L ’œuvre d’Adrien Boyer se développe au cœur du tissu urbain. Le photographe, guidé par un œil à l’affût, élabore son vocabulaire photographique lors de déambulations. Il effeuille les strates de l’urbanisme, détaille l’architecture et en fines couches les révèle.
Dans le cadre d’un projet culturel initié par la ville de Caen, l’Ardi-photographies lui a proposé le principe d’une commande photographique, jalon essentiel dans une œuvre. Convaincus que nous sommes de la nécessité d’un regard d’artiste sur la ville, il nous a semblé opportun de confronter notre cadre bâti aux enjeux d’une création photographique; un dispositif aux contraintes géographiques mais qui offre des possibilités à la photographie d’Adrien Boyer.
En faisant le choix d’un photographe dont la création repose sur la couleur, nous avons induit un regard sur notre désordre urbain. Sous notre climat la lumière transforme la banalité. Les harmonies colorées qu’engendrent les joutes entre les nuages et l’astre favorisent la curiosité. Dans cette atmosphère particulière, le sens de l’observation est sollicité et invite à la conquête du paysage.
La ville génère fréquemment le chaos visuel. Dans l’urbanisme choisi par le photographe, l’espace se structure avec des aplats souvent modelés par l’érosion du temps. Des surfaces planes s’interposent, des matières accrochent la lumière, parfois apparaissent des signes typographiques, des graffitis et même un soupçon de végétal. La maîtrise d’un graphisme appuyé permet aux objets et aux éléments d’architecture de mettre en évidence des plans proches de l’abstraction. Cependant, en aucun cas, les choix photographiques d’Adrien Boyer ne peuvent se détacher de la figuration.
Dans ces espaces dénués de présence, l’homme n’existe que par ses traces. Nos sens aiguisés décèlent des repères alphabétiques ou chiffrés, résultats d’une pensée, et des produits manufacturés révélant nos usages. Certains témoignent de nos mouvements, d’autres sont les symboles de nos corps, tous sont témoins d’un monde habité où l’homme a, a eu, ou aura sa place.
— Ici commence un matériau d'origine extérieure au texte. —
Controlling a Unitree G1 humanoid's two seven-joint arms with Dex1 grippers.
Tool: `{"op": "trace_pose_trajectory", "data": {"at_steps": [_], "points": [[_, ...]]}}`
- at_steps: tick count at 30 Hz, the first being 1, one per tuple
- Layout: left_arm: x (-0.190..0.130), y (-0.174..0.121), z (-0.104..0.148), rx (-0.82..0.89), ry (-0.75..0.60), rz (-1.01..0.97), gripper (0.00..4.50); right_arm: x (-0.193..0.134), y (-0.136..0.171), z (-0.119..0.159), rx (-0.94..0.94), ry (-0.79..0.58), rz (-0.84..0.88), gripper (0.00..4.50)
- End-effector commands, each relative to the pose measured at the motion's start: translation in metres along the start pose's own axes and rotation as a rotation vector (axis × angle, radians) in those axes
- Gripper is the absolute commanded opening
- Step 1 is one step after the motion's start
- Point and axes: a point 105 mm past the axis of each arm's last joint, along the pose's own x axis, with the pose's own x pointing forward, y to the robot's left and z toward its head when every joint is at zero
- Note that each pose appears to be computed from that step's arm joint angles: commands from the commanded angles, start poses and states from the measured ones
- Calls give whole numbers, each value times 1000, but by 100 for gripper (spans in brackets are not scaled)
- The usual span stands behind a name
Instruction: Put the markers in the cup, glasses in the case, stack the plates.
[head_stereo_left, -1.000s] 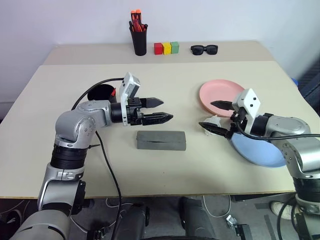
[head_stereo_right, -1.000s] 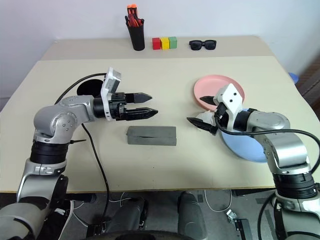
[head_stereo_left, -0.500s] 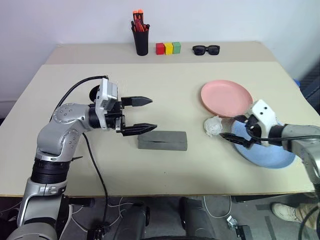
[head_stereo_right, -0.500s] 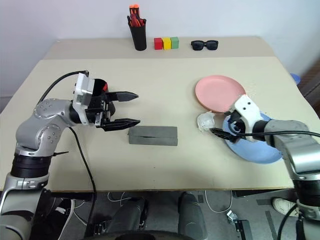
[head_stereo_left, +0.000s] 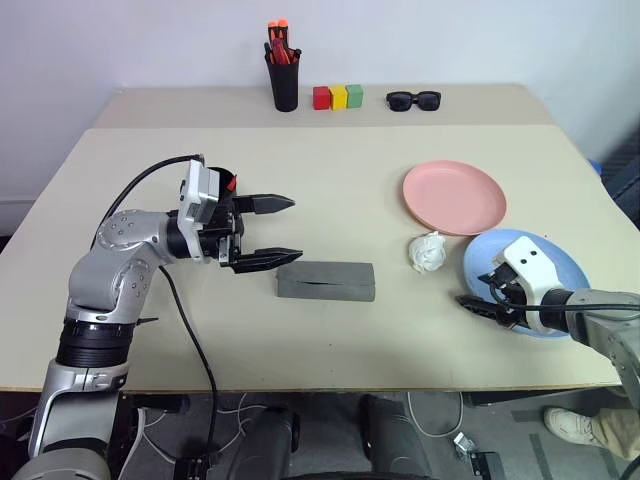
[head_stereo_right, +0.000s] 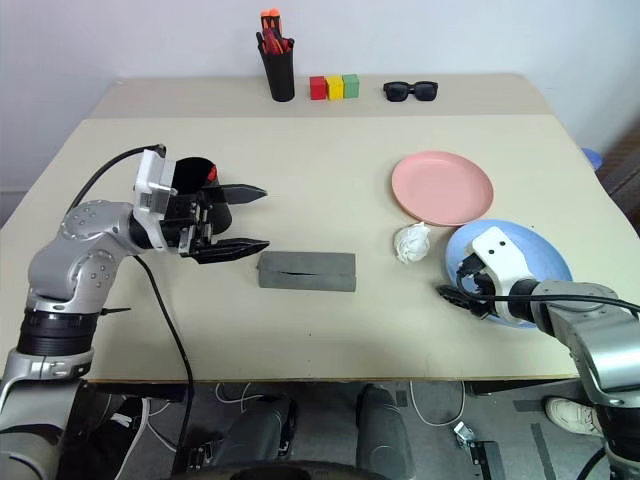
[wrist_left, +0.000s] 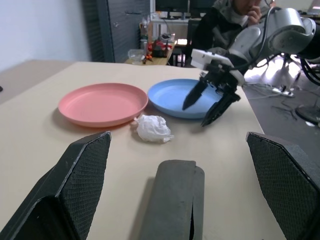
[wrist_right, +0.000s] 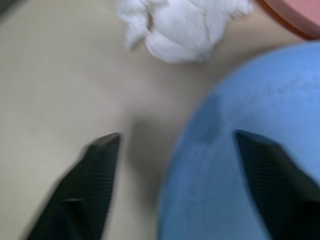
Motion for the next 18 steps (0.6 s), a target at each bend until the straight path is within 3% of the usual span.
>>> {"op": "trace_pose_trajectory", "data": {"at_steps": [1, 3, 4, 12, 16, 18], "points": [[2, 2, 9, 52, -14, -12, 450, 1, -5, -10, -78, 54, -60, 117], [1, 2, 9, 53, -14, -14, 450, 0, -7, -12, -105, 69, -72, 14], [1, 2, 9, 52, -15, -14, 450, -3, -11, -10, -106, 67, -83, 6], [2, 3, 10, 53, -24, -5, 450, -28, -57, 5, -173, 97, -224, 6], [1, 5, 10, 53, -33, 7, 450, -44, -87, 44, -200, -6, -330, 6], [2, 6, 12, 60, -42, 17, 450, -42, -98, 84, -233, -160, -374, 6]]}}
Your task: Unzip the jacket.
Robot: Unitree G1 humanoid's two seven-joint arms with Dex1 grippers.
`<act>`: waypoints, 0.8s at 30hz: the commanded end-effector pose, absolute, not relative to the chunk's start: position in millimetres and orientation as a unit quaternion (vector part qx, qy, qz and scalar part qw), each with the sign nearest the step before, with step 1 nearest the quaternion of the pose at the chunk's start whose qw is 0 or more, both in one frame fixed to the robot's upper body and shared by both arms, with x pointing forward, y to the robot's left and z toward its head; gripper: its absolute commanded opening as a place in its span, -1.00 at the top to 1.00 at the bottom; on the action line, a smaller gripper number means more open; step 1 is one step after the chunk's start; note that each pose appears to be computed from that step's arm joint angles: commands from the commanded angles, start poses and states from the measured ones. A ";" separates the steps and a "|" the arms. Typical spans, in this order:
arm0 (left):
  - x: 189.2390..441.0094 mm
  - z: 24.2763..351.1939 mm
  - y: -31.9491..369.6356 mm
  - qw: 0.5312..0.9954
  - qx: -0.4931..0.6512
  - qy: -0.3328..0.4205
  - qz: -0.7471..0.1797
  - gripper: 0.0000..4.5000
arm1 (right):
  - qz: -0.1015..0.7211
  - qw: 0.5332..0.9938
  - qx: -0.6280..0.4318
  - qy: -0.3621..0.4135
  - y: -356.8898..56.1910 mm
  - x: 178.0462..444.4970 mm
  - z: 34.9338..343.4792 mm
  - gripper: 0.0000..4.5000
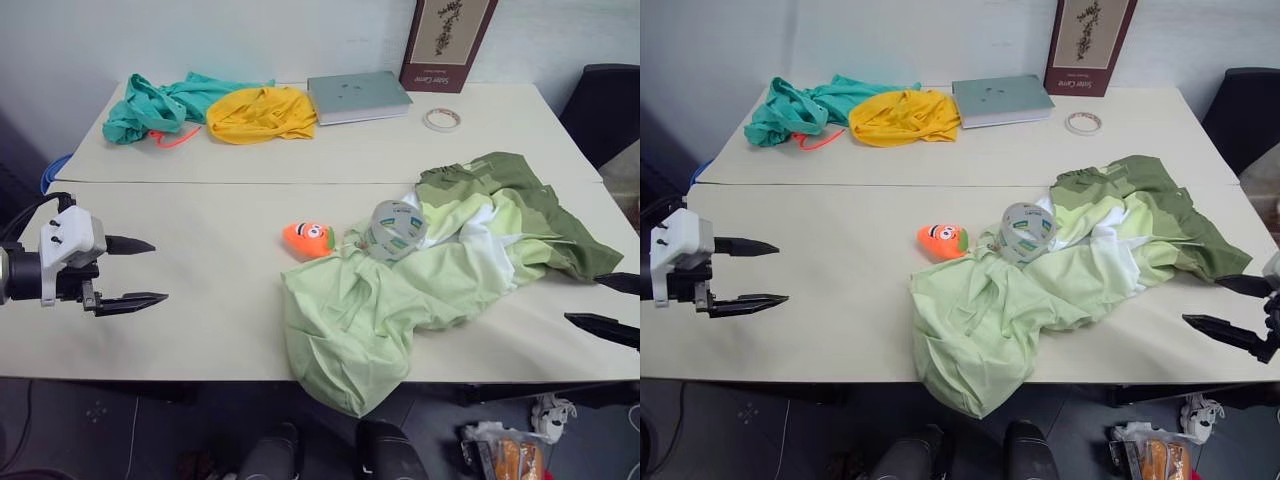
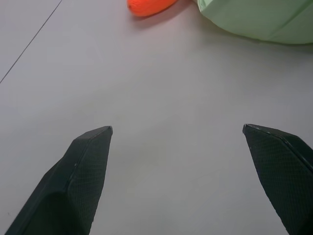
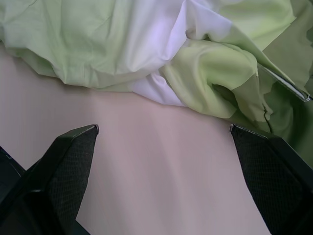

Frontalité ou perspective, la composition affirme l’une ou l’autre et parfois hésite pour mieux nous transporter dans un univers graphique que nos habitudes nous font ignorer. La représentation avec un seul point de fuite s’impose à nous depuis longtemps. Son ajustement nous rassure, mais dans le cas des photographies d’Adrien Boyer de nombreux dérèglements, souvent discrets, déstabilisent notre interprétation. Notre œil se débat avec ces sollicitations puissantes. La sensation de vide ou de calme est trompeuse. Le manque favorise l’interrogation et la réflexion. Tel un Edward Hopper, Adrien Boyer questionne et induit par ses cadrages la question de l’avant et de l’après. Tout comme le révélateur, l’image d’Adrien laisse deviner d’autres dimensions.
Le photographe, en aventurier, interroge l’inconnu ou l’invisible.